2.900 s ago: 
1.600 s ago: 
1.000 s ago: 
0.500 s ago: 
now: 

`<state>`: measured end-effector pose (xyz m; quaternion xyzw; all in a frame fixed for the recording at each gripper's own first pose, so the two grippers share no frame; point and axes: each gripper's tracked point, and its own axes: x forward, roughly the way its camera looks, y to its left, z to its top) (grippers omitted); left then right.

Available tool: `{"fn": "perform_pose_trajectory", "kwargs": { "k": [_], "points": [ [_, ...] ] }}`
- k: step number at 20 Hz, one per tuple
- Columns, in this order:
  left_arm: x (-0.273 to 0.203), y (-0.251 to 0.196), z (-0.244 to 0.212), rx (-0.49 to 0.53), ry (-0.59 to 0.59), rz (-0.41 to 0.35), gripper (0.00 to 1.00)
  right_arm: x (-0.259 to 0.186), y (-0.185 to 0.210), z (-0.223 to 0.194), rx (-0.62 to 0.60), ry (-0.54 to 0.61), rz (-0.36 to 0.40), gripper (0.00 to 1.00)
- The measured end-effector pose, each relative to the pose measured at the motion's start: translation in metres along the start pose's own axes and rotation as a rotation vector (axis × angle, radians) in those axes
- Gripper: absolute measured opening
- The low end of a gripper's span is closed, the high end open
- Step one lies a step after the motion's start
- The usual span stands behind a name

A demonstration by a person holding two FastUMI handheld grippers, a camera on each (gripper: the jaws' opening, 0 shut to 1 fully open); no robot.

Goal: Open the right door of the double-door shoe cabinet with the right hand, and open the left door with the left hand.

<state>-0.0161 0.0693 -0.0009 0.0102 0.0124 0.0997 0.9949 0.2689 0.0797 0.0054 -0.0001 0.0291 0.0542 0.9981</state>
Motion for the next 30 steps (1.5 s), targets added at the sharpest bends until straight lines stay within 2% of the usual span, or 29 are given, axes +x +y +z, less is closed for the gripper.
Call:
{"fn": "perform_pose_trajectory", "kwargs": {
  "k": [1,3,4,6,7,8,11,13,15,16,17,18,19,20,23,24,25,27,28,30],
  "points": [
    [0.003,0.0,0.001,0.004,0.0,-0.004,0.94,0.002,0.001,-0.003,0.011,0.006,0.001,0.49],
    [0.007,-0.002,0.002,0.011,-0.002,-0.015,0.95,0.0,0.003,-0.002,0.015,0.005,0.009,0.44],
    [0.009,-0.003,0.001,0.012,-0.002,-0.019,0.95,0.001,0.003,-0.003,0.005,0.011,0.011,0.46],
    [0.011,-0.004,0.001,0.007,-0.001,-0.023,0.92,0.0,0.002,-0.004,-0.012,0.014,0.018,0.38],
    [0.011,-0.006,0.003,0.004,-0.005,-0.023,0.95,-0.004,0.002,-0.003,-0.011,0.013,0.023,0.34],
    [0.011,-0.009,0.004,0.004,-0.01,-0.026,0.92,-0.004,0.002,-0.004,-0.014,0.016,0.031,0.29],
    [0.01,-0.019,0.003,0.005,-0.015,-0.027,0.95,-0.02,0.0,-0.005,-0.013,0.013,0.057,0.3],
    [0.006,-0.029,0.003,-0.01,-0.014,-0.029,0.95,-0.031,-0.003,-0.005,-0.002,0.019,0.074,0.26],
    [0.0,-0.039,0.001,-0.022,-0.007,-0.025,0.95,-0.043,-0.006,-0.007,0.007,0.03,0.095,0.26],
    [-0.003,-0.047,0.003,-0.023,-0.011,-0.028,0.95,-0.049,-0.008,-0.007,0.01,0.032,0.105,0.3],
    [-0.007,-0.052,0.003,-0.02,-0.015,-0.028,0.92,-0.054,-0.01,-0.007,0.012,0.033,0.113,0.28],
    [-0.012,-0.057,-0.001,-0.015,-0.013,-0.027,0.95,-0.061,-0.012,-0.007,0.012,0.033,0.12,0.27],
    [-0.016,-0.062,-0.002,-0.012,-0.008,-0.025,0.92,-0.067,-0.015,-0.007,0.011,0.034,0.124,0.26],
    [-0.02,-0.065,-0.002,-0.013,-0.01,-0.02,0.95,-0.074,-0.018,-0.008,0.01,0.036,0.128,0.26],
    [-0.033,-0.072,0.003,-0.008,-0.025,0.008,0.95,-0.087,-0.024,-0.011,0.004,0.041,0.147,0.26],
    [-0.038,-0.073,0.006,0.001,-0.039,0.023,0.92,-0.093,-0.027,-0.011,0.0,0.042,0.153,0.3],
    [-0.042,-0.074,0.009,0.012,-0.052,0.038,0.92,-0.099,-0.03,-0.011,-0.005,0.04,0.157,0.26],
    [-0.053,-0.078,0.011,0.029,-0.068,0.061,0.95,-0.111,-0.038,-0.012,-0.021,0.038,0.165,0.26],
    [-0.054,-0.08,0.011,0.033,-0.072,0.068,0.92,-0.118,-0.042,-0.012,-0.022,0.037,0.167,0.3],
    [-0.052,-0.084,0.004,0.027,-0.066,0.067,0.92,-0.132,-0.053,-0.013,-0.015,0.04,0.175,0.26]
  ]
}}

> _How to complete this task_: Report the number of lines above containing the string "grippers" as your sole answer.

> _Task response_: 2